▸ **TASK BRIEF**
All of the records need to be retyped exactly, with no line dropped.

[Collection entries]
:::

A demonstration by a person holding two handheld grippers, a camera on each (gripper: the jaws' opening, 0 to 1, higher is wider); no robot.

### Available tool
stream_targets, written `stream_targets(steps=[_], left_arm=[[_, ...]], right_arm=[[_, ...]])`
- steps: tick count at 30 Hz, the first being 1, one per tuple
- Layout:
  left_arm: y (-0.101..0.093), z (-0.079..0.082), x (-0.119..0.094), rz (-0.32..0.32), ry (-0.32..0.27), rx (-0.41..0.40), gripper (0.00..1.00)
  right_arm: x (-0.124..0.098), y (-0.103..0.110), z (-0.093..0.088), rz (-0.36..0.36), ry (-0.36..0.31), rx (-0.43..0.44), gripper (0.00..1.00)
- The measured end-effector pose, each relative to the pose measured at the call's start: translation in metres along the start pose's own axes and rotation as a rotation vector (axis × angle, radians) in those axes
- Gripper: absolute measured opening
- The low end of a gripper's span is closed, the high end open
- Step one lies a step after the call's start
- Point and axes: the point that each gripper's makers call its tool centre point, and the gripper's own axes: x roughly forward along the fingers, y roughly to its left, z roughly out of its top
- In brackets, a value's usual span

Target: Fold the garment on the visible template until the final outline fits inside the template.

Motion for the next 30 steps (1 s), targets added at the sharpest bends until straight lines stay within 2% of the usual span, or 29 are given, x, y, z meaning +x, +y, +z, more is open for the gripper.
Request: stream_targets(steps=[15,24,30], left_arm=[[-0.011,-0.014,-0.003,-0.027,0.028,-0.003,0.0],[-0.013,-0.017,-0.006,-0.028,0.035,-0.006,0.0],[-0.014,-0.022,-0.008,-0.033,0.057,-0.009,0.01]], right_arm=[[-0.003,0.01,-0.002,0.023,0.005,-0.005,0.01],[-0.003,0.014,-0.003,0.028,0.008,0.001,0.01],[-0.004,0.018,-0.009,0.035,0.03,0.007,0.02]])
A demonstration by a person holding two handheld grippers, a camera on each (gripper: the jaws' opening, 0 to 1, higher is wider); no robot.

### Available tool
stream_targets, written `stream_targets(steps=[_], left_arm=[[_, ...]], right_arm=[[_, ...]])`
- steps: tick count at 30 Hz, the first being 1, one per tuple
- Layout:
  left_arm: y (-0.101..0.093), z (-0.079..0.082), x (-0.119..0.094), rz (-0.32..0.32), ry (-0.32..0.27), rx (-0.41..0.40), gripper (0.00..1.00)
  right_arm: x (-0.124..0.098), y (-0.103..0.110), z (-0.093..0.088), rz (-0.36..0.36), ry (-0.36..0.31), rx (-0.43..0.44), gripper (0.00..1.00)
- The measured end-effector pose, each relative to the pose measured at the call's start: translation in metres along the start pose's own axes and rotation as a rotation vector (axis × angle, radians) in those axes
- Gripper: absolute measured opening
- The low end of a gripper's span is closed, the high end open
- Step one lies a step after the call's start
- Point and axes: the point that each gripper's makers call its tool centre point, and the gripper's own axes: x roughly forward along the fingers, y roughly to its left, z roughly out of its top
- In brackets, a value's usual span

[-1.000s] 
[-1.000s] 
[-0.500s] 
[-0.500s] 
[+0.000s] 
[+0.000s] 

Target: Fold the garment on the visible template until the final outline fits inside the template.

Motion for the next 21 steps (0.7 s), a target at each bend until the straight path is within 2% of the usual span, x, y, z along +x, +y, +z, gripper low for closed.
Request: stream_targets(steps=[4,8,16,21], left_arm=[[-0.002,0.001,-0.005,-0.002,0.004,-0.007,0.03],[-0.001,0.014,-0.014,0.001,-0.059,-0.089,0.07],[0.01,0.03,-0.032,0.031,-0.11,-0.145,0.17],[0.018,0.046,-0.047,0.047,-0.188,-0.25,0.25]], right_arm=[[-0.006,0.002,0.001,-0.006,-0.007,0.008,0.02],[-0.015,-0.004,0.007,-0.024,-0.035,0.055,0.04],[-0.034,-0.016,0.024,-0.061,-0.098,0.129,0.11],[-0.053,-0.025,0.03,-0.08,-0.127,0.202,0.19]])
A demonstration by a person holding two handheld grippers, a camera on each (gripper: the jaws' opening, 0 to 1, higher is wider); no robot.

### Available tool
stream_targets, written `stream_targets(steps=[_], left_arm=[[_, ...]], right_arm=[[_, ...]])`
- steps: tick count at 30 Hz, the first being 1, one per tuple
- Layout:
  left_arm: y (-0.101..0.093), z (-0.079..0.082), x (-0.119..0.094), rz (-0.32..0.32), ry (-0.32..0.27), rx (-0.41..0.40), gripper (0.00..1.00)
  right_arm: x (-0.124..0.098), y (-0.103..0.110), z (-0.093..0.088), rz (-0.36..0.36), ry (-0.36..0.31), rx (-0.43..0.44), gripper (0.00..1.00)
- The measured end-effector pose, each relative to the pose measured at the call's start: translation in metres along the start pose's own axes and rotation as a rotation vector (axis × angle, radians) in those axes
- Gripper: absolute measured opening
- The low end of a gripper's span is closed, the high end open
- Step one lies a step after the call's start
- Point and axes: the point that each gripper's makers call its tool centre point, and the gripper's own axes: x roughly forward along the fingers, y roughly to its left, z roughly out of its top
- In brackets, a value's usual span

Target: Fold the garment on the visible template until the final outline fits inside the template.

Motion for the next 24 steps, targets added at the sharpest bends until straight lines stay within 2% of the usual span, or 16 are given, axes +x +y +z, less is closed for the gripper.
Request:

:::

▸ **YOUR SOLUTION**
A demonstration by a person holding two handheld grippers, a camera on each (gripper: the jaws' opening, 0 to 1, higher is wider); no robot.

### Available tool
stream_targets, written `stream_targets(steps=[_], left_arm=[[_, ...]], right_arm=[[_, ...]])`
- steps: tick count at 30 Hz, the first being 1, one per tuple
- Layout:
  left_arm: y (-0.101..0.093), z (-0.079..0.082), x (-0.119..0.094), rz (-0.32..0.32), ry (-0.32..0.27), rx (-0.41..0.40), gripper (0.00..1.00)
  right_arm: x (-0.124..0.098), y (-0.103..0.110), z (-0.093..0.088), rz (-0.36..0.36), ry (-0.36..0.31), rx (-0.43..0.44), gripper (0.00..1.00)
- The measured end-effector pose, each relative to the pose measured at the call's start: translation in metres along the start pose's own axes and rotation as a rotation vector (axis × angle, radians) in those axes
- Gripper: absolute measured opening
- The low end of a gripper's span is closed, the high end open
- Step one lies a step after the call's start
- Point and axes: the point that each gripper's makers call its tool centre point, and the gripper's own axes: x roughly forward along the fingers, y roughly to its left, z roughly out of its top
- In brackets, a value's usual span

Target: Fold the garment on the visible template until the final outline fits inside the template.

Motion for the next 30 steps (1 s), targets added at the sharpest bends until straight lines stay within 2% of the usual span, or 29 are given, x, y, z meaning +x, +y, +z, more is open for the gripper.
Request: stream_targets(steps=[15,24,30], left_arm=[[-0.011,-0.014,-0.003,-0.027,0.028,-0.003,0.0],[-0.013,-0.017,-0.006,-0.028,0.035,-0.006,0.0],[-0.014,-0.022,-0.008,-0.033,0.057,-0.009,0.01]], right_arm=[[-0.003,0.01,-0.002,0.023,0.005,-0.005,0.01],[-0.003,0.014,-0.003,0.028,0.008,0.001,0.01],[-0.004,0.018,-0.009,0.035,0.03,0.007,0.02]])
A demonstration by a person holding two handheld grippers, a camera on each (gripper: the jaws' opening, 0 to 1, higher is wider); no robot.

### Available tool
stream_targets, written `stream_targets(steps=[_], left_arm=[[_, ...]], right_arm=[[_, ...]])`
- steps: tick count at 30 Hz, the first being 1, one per tuple
- Layout:
  left_arm: y (-0.101..0.093), z (-0.079..0.082), x (-0.119..0.094), rz (-0.32..0.32), ry (-0.32..0.27), rx (-0.41..0.40), gripper (0.00..1.00)
  right_arm: x (-0.124..0.098), y (-0.103..0.110), z (-0.093..0.088), rz (-0.36..0.36), ry (-0.36..0.31), rx (-0.43..0.44), gripper (0.00..1.00)
- The measured end-effector pose, each relative to the pose measured at the call's start: translation in metres along the start pose's own axes and rotation as a rotation vector (axis × angle, radians) in those axes
- Gripper: absolute measured opening
- The low end of a gripper's span is closed, the high end open
- Step one lies a step after the call's start
- Point and axes: the point that each gripper's makers call its tool centre point, and the gripper's own axes: x roughly forward along the fingers, y roughly to its left, z roughly out of its top
- In brackets, a value's usual span

[-1.000s] 
[-1.000s] 
[-0.500s] 
[-0.500s] 
[+0.000s] 
[+0.000s] 

Target: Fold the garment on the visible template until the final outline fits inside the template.

Motion for the next 21 steps (0.7 s), a target at each bend until the straight path is within 2% of the usual span, x, y, z along +x, +y, +z, gripper low for closed.
Request: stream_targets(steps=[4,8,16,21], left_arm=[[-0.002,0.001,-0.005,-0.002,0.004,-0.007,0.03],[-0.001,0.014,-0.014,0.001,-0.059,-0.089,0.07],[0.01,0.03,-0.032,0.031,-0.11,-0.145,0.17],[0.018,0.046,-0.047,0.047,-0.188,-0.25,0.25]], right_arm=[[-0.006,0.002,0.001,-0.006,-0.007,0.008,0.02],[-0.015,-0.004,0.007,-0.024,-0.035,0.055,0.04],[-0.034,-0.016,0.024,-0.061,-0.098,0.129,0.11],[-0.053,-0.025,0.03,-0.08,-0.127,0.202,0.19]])
A demonstration by a person holding two handheld grippers, a camera on each (gripper: the jaws' opening, 0 to 1, higher is wider); no robot.

### Available tool
stream_targets, written `stream_targets(steps=[_], left_arm=[[_, ...]], right_arm=[[_, ...]])`
- steps: tick count at 30 Hz, the first being 1, one per tuple
- Layout:
  left_arm: y (-0.101..0.093), z (-0.079..0.082), x (-0.119..0.094), rz (-0.32..0.32), ry (-0.32..0.27), rx (-0.41..0.40), gripper (0.00..1.00)
  right_arm: x (-0.124..0.098), y (-0.103..0.110), z (-0.093..0.088), rz (-0.36..0.36), ry (-0.36..0.31), rx (-0.43..0.44), gripper (0.00..1.00)
- The measured end-effector pose, each relative to the pose measured at the call's start: translation in metres along the start pose's own axes and rotation as a rotation vector (axis × angle, radians) in those axes
- Gripper: absolute measured opening
- The low end of a gripper's span is closed, the high end open
- Step one lies a step after the call's start
- Point and axes: the point that each gripper's makers call its tool centre point, and the gripper's own axes: x roughly forward along the fingers, y roughly to its left, z roughly out of its top
- In brackets, a value's usual span

Target: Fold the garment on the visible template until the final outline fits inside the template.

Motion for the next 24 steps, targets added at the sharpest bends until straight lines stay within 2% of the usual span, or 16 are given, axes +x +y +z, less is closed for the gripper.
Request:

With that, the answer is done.